Although the Housing Court has only been in existence since 1972, see G.L. c. 185A, inserted by St.1971, c. 843, §§ 1, 27, summary process is a long-standing cause of action. The current summary process statute, G.L. c. 239, § 1, derives from the “summary remedy” statute that has its roots in the beginning of the Eighteenth Century in the Province Laws 1700–1701. See Page v. Dwight, 170 Mass. 29, 31–37, 48 N.E. 850 (1897) (discussing evolution of “summary remedy,” St. 1825, c. 89, that provided remedies to “persons having the right of possession of houses and tenements”).

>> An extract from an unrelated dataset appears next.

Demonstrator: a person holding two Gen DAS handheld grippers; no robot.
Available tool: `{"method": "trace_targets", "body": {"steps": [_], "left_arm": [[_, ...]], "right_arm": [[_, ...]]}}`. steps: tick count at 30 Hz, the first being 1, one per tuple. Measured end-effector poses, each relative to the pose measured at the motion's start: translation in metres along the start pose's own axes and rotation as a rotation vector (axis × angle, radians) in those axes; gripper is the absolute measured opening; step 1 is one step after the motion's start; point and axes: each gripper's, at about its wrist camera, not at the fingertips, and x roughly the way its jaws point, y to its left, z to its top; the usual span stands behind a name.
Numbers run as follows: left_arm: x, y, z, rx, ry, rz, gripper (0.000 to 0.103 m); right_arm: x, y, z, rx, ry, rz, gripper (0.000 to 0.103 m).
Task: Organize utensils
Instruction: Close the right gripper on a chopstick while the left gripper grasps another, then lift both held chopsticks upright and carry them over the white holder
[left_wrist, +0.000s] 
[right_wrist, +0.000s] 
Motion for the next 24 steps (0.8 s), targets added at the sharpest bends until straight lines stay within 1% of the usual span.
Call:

The summary remedy statute was in force when the General Statutes were revised in 1835 and was retained through later revisions, to provide a cause of action to those not in a traditional landlord-tenant relationship. See Page v. Dwight, supra at 34, 48 N.E. 850 (statute revised in part so that “in all such cases the like proceedings might be had as if the relation of landlord and tenant had theretofore existed between them. St. 1835, c. 114). The summary remedy statute, codified in Rev. St. (1836) c. 104, “gave the process only to a ‘person entitled to the premises,’ which required him to prove that he was entitled to this possession, and which said that the defendant should have judgment if the plaintiff failed to prove his right to possession.” Id. at 37, 48 N.E. 850. In 1879, legislation was enacted specifically directed at those attempting to gain possession who had acquired property pursuant to foreclosure of the mortgage by sale. See id., citing St. 1879, c. 237.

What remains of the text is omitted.